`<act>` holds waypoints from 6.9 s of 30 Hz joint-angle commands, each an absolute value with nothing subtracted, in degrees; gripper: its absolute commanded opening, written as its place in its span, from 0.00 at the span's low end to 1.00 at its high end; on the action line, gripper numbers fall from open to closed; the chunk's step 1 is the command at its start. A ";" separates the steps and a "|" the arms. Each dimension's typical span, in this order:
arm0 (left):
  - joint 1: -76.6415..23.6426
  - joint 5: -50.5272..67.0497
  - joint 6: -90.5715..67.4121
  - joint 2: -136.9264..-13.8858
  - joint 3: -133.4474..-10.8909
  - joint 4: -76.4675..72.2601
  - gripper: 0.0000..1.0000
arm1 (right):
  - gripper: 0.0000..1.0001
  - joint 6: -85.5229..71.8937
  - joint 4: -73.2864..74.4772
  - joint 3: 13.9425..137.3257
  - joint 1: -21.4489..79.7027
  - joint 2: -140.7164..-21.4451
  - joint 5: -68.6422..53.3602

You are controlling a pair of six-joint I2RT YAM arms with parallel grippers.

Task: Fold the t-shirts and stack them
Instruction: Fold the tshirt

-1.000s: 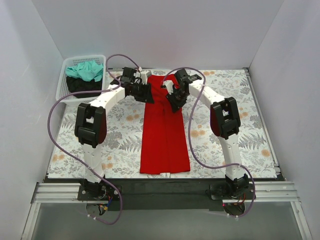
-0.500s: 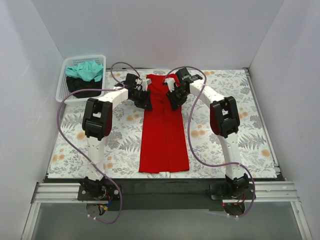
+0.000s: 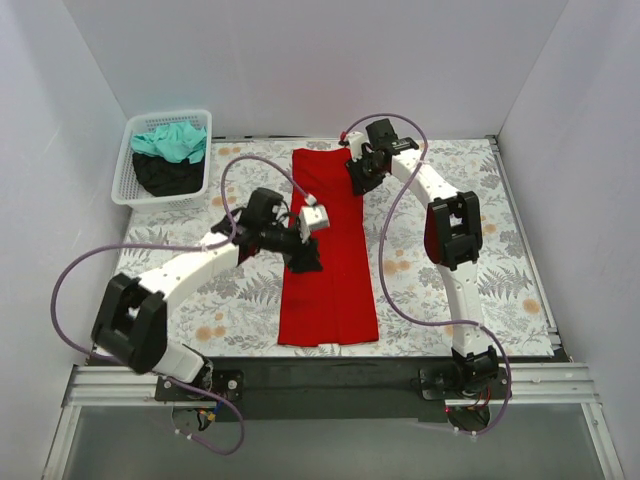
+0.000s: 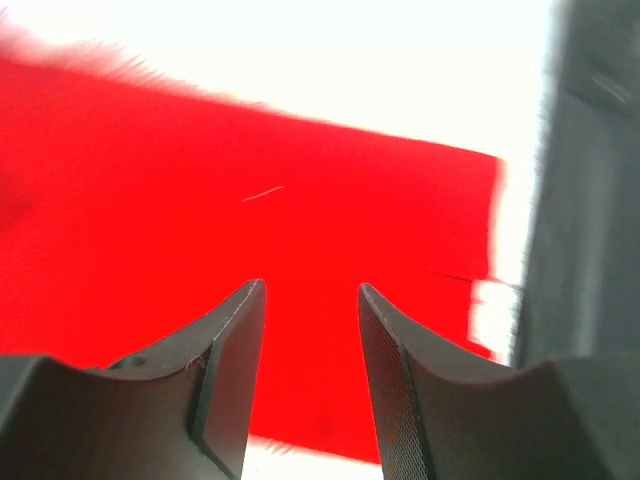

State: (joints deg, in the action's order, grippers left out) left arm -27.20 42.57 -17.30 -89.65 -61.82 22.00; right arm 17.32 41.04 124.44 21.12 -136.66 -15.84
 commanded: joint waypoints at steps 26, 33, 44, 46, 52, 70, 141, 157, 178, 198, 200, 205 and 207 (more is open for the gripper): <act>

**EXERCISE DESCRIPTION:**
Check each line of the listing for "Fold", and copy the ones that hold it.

**FINISHED TASK:**
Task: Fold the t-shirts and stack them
Instruction: Fold the tshirt

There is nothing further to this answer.